Here's a brief(?) overview of currency and banking relevant to your system.
There's two basic types of currency. Fiat money, in which the money has no intrinsic value but people accept it as legal tender. Almost all money today is fiat money. It's very convenient, and it's universally accepted. Its value can be indirectly controlled by adding or removing currency from the economy. The amount of currency can be expanded along with an expanding economy avoiding deflation. The disadvantage is poor fiscal policy can devalue your money, sometimes beyond worthless.
Commodity money is when the money itself has value. It can be a valuable item which becomes accepted as a standard-ish form of currency: in a pioneering society this might be livestock, steel blades, alcohol, candy... anything that was a needed commodity and came in fairly standard units. Or it can be coins made of precious material minted by an authority. The advantage is it always holds some value. The disadvantage is that value will fluctuate with the market and region. It can be very inconvenient to carry. People might not accept your money if they don't need, say, chickens... but coins will always be accepted. And the amount of currency cannot easily be controlled by a central bank to regulate inflation and deflation, even with coins you only have so much precious metal.
Representative money is like a combination of commodity money and fiat money. Instead of carrying around a chicken you carry around an IOU redeemable with some authority (a bank or government) for a chicken. Its value lies in both the value of the chicken, and the trust that the authority will give you your chicken should you ask for it. Representative money effectively operates as fiat money with the option of cashing it in in case the value of the money drops. It's intended to limit the amount of money which can be printed to control inflation. US silver certificates were representative money.
What you're proposing is, essentially, commodity money. They're equivalent to minting coins out of precious metals. You can exchange them for goods and services, or you can "melt" them down to use as material for doing work. Replace "magic" with "fuel" or "electricity" and you see how there's a generic utility to the commodity.

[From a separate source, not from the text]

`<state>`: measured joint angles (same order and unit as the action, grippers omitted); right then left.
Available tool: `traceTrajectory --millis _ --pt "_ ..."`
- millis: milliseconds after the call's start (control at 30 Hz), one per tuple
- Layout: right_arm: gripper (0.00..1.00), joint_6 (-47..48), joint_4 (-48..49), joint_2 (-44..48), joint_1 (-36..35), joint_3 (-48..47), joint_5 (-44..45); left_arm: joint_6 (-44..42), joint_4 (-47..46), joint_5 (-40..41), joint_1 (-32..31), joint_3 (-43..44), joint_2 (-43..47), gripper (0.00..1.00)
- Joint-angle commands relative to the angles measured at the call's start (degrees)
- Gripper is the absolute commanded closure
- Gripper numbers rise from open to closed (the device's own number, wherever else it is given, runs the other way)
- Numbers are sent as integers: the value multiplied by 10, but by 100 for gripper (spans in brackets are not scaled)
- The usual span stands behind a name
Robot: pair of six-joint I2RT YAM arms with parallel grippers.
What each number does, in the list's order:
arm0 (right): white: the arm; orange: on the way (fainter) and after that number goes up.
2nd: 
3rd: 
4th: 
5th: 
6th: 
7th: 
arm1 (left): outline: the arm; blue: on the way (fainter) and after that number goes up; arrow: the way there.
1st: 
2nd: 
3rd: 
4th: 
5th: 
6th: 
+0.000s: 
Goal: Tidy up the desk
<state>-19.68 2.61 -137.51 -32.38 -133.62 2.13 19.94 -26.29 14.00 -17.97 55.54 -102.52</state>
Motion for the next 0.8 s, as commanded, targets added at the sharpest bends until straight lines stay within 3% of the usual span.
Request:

However, the bit and clip itself is worthless. It has to be charged and can only be charged by authorities. You are effectively creating prepaid debit cards, but backed by commodities rather than fiat. Once charged, the magic can be transferred between clips, presumably in increments, without the authority. Unlike a prepaid debit card, it can be "melted down" and used directly like a battery.

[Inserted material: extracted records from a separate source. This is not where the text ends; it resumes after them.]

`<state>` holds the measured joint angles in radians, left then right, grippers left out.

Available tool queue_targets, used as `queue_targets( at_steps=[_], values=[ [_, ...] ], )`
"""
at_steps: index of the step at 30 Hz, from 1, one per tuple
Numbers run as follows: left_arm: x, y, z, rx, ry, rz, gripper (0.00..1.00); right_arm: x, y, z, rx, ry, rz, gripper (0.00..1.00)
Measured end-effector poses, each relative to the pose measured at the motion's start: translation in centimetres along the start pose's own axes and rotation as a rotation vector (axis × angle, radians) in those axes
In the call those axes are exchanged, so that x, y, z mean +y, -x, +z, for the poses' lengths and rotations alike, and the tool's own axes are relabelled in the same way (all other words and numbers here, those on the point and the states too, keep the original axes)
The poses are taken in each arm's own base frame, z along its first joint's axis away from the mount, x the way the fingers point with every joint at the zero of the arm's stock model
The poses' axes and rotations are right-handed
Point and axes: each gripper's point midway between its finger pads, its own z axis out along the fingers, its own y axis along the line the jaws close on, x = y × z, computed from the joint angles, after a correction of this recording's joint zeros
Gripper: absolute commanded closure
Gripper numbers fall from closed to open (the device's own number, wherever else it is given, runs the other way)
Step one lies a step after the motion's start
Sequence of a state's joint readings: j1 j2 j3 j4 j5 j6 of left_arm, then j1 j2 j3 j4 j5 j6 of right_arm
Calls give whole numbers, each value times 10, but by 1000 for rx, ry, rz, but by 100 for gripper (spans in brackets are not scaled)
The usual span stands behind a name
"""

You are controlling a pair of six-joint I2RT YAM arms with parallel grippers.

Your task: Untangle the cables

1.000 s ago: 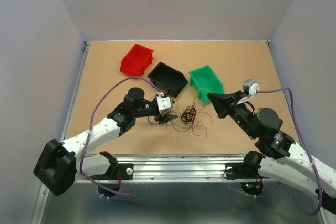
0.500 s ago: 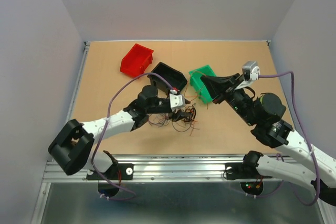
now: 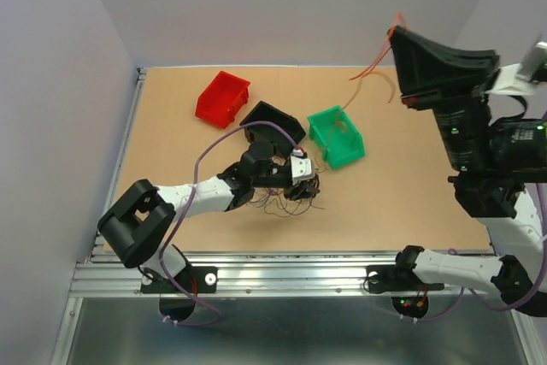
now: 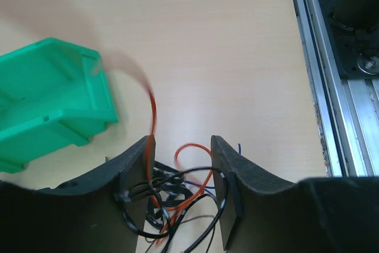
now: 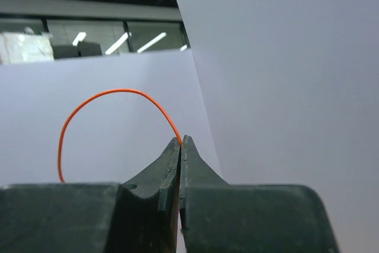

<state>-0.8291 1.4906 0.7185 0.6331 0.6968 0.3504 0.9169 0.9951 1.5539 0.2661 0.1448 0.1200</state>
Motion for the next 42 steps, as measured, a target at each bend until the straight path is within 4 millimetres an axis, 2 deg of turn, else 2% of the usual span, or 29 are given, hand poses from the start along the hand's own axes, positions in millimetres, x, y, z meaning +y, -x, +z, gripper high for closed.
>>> queue_targets(
  at_steps=[1, 6, 8, 11, 15, 18, 20, 25, 27, 29, 34, 39, 42],
  values=[
    [0, -1, 0, 1, 0, -1, 47, 1, 6, 2, -18, 3, 1, 99],
    [-3, -34, 8, 71, -22, -48, 47, 14, 80, 30, -231, 26, -5, 99],
    [-6, -49, 9, 110, -32, -78, 47, 15, 94, 33, -274, 23, -12, 99],
    [-9, -57, 9, 133, -37, -95, 51, 12, 96, 35, -290, 9, -22, 99],
    [-5, -56, 8, 135, -23, -85, 53, 1, 80, 32, -266, -37, -46, 99],
    [0, -53, 4, 144, 9, -82, 49, -14, 59, 27, -233, -100, -90, 99],
    [7, -41, -4, 127, 35, -76, 46, -24, 43, 24, -204, -143, -120, 99],
    [47, 12, -40, 7, 173, -17, 45, -47, 5, 23, -137, -233, -222, 99],
    [55, 28, -51, -31, 208, 11, 45, -59, -15, 23, -117, -280, -281, 99],
    [55, 36, -57, -50, 219, 27, 45, -69, -33, 24, -96, -318, -332, 99],
    [50, 40, -67, -63, 230, 39, 45, -95, -73, 32, -36, -390, -443, 99],
    [54, 41, -74, -65, 262, 39, 45, -115, -93, 37, -9, -432, -503, 99],
    [58, 40, -77, -62, 281, 32, 45, -136, -102, 40, 4, -473, -548, 99]
  ],
)
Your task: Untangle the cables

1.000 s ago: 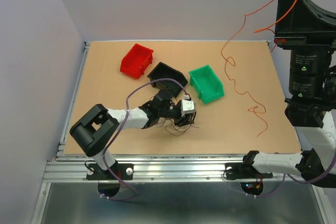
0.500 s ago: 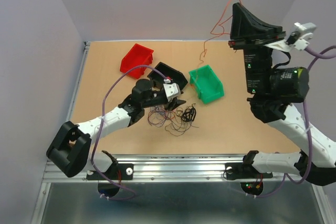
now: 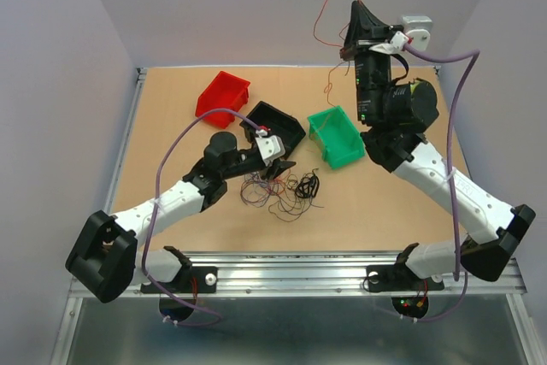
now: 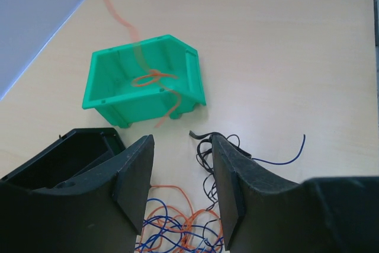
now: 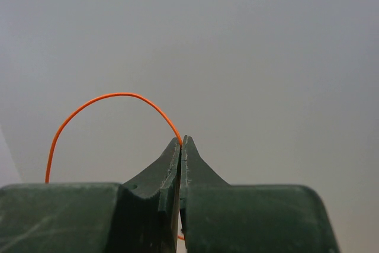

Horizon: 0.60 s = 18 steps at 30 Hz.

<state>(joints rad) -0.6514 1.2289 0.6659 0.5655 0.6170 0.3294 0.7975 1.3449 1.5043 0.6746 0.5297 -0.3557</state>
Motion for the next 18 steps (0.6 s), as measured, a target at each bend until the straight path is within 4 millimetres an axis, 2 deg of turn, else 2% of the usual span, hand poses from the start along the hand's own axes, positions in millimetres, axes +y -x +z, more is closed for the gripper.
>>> queue_targets(
  at_steps=[5, 8, 14, 18],
  values=[
    [6, -2, -2, 6, 21, -10, 45, -33, -25, 16, 15, -82, -37, 99],
    [6, -2, -2, 6, 23, -13, 45, -50, -27, 21, 8, -120, -34, 99],
    [6, -2, -2, 7, 25, -16, 45, -64, -26, 25, -8, -150, -18, 99],
    [6, -2, -2, 7, 25, -16, 45, -79, -38, 31, -4, -178, -32, 99]
  ],
)
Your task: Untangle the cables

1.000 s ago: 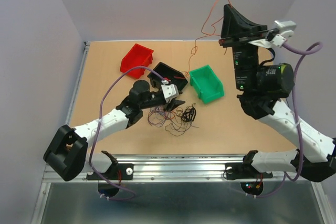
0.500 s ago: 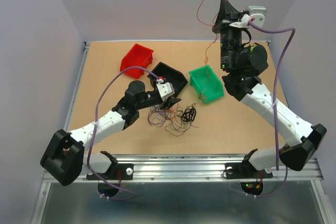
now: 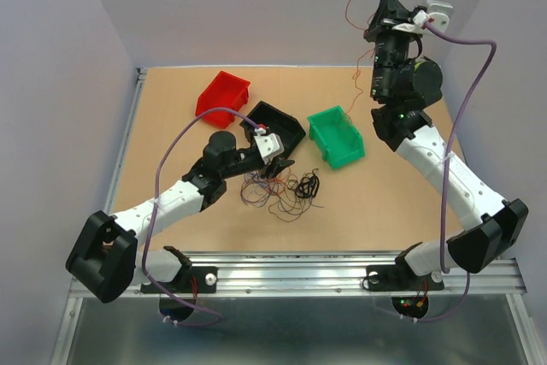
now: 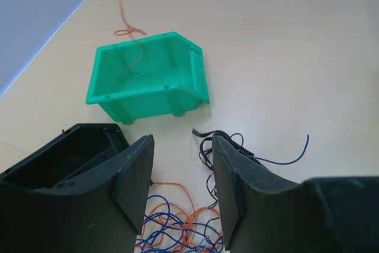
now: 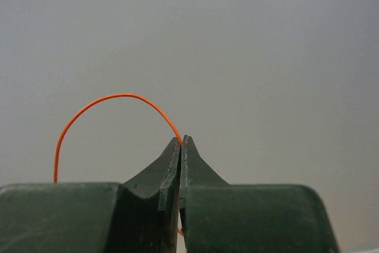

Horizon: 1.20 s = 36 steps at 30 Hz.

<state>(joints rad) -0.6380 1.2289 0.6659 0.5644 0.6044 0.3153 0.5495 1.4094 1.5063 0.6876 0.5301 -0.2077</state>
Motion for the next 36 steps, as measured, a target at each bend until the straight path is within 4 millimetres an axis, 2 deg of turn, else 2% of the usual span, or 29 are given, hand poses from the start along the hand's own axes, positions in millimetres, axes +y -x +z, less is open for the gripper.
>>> queue_targets(
  at_steps=[7, 18, 23, 28, 33, 36],
  values=[
    [0, 0, 0, 1, 1, 0, 45, -10, -23, 2, 24, -10, 37, 99],
    [4, -1, -1, 5, 20, 0, 45, -29, -117, -37, 194, -36, 19, 99],
    [5, -1, -1, 7, 24, -1, 45, -43, -133, -64, 239, -55, 32, 99],
    [8, -2, -1, 10, 38, 0, 45, -51, -135, -78, 239, -75, 79, 99],
    [9, 2, -3, 3, 48, 6, 45, -54, -159, -90, 281, -92, 100, 99],
    [10, 5, -4, -4, 53, 11, 45, -54, -184, -99, 329, -96, 99, 99]
  ],
)
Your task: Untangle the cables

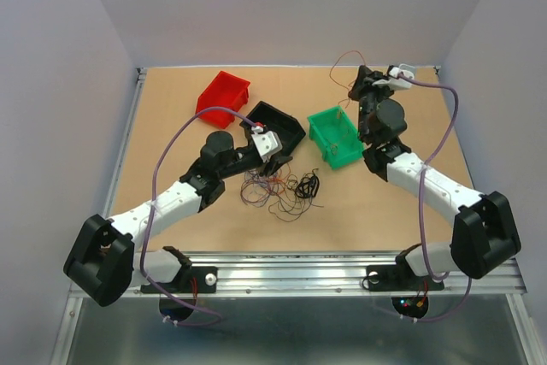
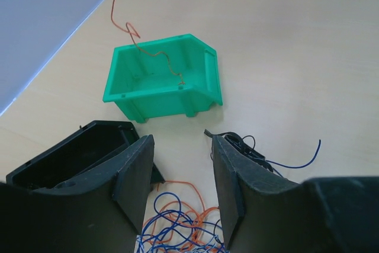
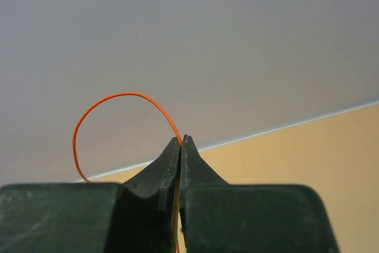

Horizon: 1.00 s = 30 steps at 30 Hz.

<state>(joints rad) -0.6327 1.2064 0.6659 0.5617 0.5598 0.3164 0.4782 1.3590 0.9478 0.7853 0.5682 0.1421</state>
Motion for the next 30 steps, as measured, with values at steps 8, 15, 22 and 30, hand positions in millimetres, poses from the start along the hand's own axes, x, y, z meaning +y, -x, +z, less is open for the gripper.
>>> queue_targets(
  at_steps=[8, 15, 22, 30],
  values=[
    [4, -1, -1, 6, 22, 0, 45, -23, -72, -23, 144, -22, -30, 99],
    [6, -2, -1, 14, 35, 1, 45, -52, -132, -45, 277, -82, -101, 99],
    [7, -5, -1, 23, 43, 2, 45, -71, -172, -63, 419, -135, -166, 99],
    [9, -13, -1, 49, 55, -6, 45, -89, -212, -68, 538, -199, -265, 99]
  ],
)
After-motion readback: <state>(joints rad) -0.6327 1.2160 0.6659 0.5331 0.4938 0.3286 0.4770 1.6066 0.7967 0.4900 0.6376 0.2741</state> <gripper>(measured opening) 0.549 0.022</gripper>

Allowing people to transfer magic/money between clips on their own is fine. The amount of magic in the economy remains the same. Individuals are prevented from adding magic to the economy, the only way they can add magic to their clip is from another clip.
Money can be added to the economy the same way we do now, via a central bank. The central bank authorities are allowed to make and charge clips creating new money. They then loan them to banks to add that money to the economy. They can also borrow money to remove money from the economy. By controlling the interest rate at which they loan and borrow money they can indirectly speed up or slow down the economy.
This is fine for fiat money, or even representative money, but yours is commodity money. That means people are allowed to remove money from the economy by using the magic contained within it. While some money is always lost in any system, this happens at a fairly predictable rate. Your system adds a wildcard to the monetary policy. Certain economic conditions will cause more people to turn their money into magic causing deflation. How this works out depends on how magic works in your world and under what conditions people are likely to start using money as magic instead of as money.
Then there's the problem of international currency exchange. With fiat money this is controlled by market forces relating to the strength of national economies, but yours is commodity money. That complicates things. There is the face value of the money, and then there is the commodity value of what it is made of (ie. the magic).
If the face value is higher than the commodity value, you're ok. Currency will be traded on the exchange according to market forces. The problem comes when the face value is less than the commodity value. This can happen because your economy is undergoing inflation, or because the value of the commodity has increased. Now you have a problem. Speculators will enter the market, buy up the undervalued currency, "melt it down", and sell the commodity.
On the one hand, your government just subsidized someone else's Get Rich Quick scheme and lost a lot of money at a time when their economy probably isn't doing so well. On the other hand, a bunch of surplus money was just removed. Reducing the money supply should hopefully increase its face value, while also increasing the magic supply to lower the price of magic.
Since it's international there's opportunities for arbitrage: making money off price differences in different markets. If magic is cheap in one place, but expensive in another, people might buy up currency at the cheap location, melt it down, and sell the magic on the other market for a good price. Eventually the prices will equalize, but meanwhile the money supply is being messed with.
Finally, authorized commodity money like coins or your system acts as a price cap for the commodity in question: the central bank creating the coinage is effectively selling magic at the face value of the money. The value of magic (or gold, or silver, or whatever) will never go above the face value of the money. If it does, people will buy money instead and melt it down. This can have serious consequences on any industry which relies on or creates magic. By keeping the price below where it would be by market forces, it can further restrict the magic supply in a time when the suppliers should be increasing production causing shortages.
Point is, commodity money can complicate the international currency markets. You might be better off going with fiat currency and using magic to implement the transfers and prevent counterfeiting.
Whew. Well, that's currency economics 101. Hope this helps!